Items listed in a dataset –
━━━━━━━━━━━━━━━━━━━━━━━━━━━━━━

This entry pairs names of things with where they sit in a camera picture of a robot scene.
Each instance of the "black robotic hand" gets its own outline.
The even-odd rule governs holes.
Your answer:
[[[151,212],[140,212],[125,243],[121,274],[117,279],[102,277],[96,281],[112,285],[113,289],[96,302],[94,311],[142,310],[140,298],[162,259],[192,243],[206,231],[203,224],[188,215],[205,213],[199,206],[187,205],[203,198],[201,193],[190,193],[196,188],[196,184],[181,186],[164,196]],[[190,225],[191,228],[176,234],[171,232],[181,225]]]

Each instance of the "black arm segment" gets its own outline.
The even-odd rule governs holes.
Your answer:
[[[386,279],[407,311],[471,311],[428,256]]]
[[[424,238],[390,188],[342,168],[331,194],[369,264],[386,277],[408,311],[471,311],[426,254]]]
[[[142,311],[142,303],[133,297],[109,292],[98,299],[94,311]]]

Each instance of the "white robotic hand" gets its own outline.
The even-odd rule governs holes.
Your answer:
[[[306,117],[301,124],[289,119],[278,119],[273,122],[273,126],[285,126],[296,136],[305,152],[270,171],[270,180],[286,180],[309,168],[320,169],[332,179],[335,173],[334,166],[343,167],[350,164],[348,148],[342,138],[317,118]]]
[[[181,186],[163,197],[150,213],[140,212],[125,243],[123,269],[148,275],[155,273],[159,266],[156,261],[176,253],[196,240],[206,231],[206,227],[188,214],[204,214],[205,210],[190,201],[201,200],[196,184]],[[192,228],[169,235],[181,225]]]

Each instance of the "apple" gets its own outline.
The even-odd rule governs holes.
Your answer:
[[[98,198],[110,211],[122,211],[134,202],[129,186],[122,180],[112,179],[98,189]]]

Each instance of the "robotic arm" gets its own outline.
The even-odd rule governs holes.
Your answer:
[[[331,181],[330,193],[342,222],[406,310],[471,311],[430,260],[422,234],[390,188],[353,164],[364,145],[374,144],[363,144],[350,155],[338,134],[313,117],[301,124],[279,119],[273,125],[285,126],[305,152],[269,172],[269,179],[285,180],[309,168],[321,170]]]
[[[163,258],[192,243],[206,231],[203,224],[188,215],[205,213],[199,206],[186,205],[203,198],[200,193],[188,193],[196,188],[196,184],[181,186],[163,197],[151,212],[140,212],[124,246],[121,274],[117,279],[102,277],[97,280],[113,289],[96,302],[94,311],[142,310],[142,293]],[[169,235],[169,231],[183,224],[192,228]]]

━━━━━━━━━━━━━━━━━━━━━━━━━━━━━━

DIRECTIONS FOR THIS TASK – Please copy each entry. Leave nothing out.

SOLUTION TO THIS TASK –
This entry pairs names of things with where they sit in a camera picture of a robot scene.
Each instance of the "black robotic hand" gets its own outline.
The even-odd rule governs holes.
Your answer:
[[[151,212],[140,212],[125,243],[121,274],[117,279],[102,277],[96,281],[112,285],[113,289],[96,302],[94,311],[142,310],[140,298],[162,259],[192,243],[206,231],[203,224],[188,215],[205,213],[199,206],[187,205],[203,198],[201,193],[190,193],[196,188],[196,184],[181,186],[164,196]],[[190,225],[191,228],[176,234],[171,232],[181,225]]]

Each instance of the "black arm segment" gets its own outline.
The even-odd rule governs holes.
Your answer:
[[[386,279],[407,311],[471,311],[428,256]]]
[[[424,238],[390,188],[342,168],[331,194],[369,264],[386,277],[408,311],[471,311],[426,254]]]
[[[142,311],[142,303],[133,297],[109,292],[98,299],[94,311]]]

Each instance of the "white robotic hand" gets its own outline.
The even-odd rule governs holes.
Your answer:
[[[306,117],[301,124],[289,119],[278,119],[273,122],[273,126],[285,126],[296,136],[305,152],[270,171],[270,180],[286,180],[309,168],[320,169],[332,179],[335,173],[334,166],[343,167],[350,164],[348,148],[342,138],[317,118]]]
[[[181,186],[163,197],[150,213],[140,212],[125,243],[123,269],[148,275],[155,273],[159,266],[156,261],[176,253],[196,240],[206,231],[206,227],[188,214],[204,214],[205,210],[190,201],[201,200],[196,184]],[[192,228],[169,235],[181,225]]]

Each instance of the "apple" gets its own outline.
The even-odd rule governs holes.
Your answer:
[[[98,198],[110,211],[122,211],[134,202],[129,186],[122,180],[112,179],[98,189]]]

Each instance of the "robotic arm" gets its own outline.
The even-odd rule governs holes.
Your answer:
[[[331,181],[330,193],[342,222],[406,310],[471,311],[430,260],[422,234],[390,188],[353,164],[364,145],[374,144],[363,144],[350,155],[338,134],[313,117],[301,124],[279,119],[273,125],[285,126],[305,152],[269,172],[269,179],[285,180],[309,168],[321,170]]]
[[[163,258],[192,243],[206,231],[203,224],[188,215],[205,213],[199,206],[186,205],[203,198],[200,193],[188,193],[196,188],[196,184],[181,186],[163,197],[151,212],[140,212],[124,246],[121,274],[117,279],[102,277],[97,280],[113,289],[96,302],[94,311],[142,310],[142,293]],[[169,235],[169,231],[183,224],[192,228]]]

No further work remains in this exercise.